Task: Starting with the line that has "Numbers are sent" in the records below and ending with the line that has "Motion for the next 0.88", output those lines exactly and nothing more; omit the pictures.

—————

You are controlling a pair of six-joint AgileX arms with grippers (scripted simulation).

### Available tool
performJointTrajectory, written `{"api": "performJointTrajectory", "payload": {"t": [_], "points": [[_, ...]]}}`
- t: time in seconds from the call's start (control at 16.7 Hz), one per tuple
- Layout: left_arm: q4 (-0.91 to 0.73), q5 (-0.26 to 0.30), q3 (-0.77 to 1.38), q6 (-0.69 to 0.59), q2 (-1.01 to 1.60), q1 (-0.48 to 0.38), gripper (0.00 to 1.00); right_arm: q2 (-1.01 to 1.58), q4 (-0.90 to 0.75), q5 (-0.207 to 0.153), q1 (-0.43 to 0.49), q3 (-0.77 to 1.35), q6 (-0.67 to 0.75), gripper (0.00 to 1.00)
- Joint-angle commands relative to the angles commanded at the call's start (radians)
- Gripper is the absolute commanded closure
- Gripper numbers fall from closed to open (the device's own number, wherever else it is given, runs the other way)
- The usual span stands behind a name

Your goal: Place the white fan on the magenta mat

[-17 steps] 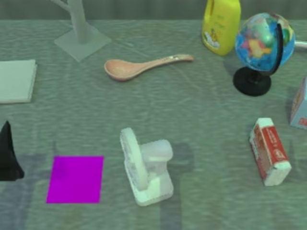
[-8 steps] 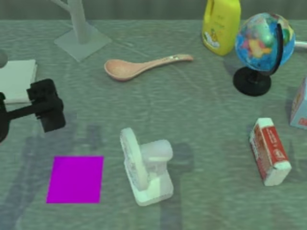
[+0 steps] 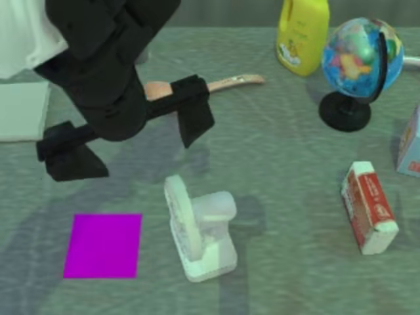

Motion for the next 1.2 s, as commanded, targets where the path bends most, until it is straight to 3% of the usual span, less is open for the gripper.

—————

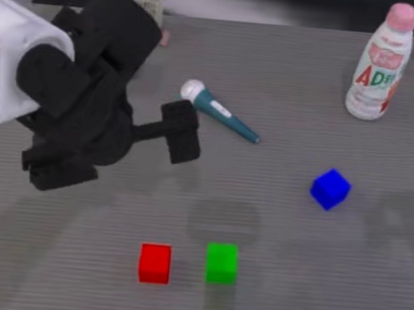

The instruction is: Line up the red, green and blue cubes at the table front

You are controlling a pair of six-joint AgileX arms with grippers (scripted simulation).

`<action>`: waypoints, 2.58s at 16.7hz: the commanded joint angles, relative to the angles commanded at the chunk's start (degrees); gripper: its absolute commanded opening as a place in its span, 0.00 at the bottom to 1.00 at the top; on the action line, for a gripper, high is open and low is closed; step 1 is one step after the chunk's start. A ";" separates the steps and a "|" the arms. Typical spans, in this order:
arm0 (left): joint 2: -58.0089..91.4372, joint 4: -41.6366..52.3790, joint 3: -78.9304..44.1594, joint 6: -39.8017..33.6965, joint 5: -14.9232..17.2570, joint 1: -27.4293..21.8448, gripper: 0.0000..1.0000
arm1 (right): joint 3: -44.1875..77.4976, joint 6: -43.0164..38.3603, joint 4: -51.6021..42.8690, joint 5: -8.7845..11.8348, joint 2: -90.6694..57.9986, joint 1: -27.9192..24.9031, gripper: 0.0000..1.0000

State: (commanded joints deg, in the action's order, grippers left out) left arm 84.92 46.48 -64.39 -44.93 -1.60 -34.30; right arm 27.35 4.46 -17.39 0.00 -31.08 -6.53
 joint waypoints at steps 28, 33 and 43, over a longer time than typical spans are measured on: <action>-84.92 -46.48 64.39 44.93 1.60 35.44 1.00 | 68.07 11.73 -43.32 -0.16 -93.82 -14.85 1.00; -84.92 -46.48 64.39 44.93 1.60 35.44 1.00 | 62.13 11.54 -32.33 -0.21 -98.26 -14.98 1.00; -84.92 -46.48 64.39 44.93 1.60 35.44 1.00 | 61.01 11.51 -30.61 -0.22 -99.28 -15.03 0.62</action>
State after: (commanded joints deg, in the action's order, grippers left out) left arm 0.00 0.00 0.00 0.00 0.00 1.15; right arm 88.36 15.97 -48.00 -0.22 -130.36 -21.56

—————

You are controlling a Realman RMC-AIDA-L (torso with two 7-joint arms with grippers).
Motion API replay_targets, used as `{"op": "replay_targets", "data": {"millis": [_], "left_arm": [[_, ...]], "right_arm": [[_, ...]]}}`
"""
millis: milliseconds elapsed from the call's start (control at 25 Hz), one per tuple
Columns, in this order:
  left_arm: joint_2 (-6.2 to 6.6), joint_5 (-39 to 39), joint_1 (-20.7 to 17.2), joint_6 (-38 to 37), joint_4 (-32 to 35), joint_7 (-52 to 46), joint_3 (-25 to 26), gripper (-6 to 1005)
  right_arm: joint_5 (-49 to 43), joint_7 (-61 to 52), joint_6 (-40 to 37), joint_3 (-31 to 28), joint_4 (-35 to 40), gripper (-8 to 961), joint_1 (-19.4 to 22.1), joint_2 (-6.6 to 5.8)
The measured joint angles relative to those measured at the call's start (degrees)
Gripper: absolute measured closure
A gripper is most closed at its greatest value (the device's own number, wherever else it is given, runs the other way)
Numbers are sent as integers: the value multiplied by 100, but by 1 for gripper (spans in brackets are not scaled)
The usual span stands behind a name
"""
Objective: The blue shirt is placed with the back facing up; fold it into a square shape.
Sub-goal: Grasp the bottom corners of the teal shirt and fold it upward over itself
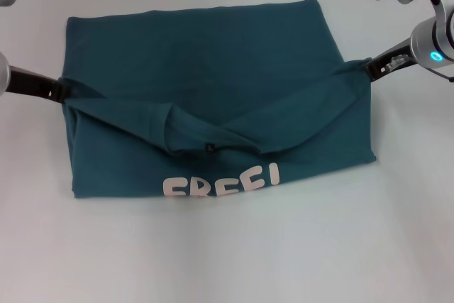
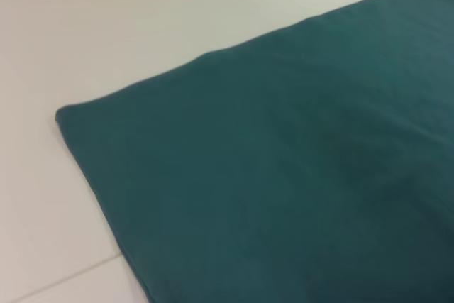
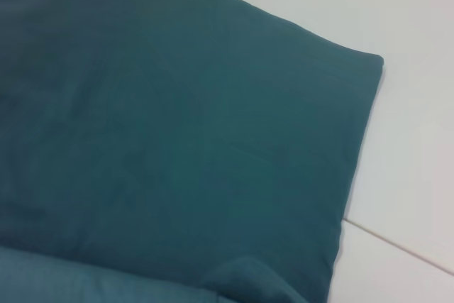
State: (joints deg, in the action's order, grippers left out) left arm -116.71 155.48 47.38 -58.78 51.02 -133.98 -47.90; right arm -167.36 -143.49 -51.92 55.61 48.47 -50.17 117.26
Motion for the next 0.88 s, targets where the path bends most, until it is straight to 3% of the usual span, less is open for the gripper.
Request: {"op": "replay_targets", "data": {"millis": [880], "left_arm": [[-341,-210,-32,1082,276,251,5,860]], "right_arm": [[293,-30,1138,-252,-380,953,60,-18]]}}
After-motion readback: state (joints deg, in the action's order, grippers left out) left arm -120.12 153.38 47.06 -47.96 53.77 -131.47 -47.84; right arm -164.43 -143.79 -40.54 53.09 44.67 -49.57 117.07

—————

Response area:
Numbers are sent as integers: the value multiplied by 100, but by 1 for gripper (spans in brackets are not scaled)
The usual span stands behind a name
"""
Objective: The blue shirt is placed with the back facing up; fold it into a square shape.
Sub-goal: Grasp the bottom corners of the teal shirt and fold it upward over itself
State: (joints deg, in the action's order, grippers left out) left arm -116.71 155.48 47.38 -58.78 51.02 -133.98 -47.90; right arm -167.36 -143.49 -51.92 55.61 48.47 -50.17 117.26
Motion for the next 0.88 s, targets where the path bends most, until it is straight to 3% of the usual span, less is open for the gripper.

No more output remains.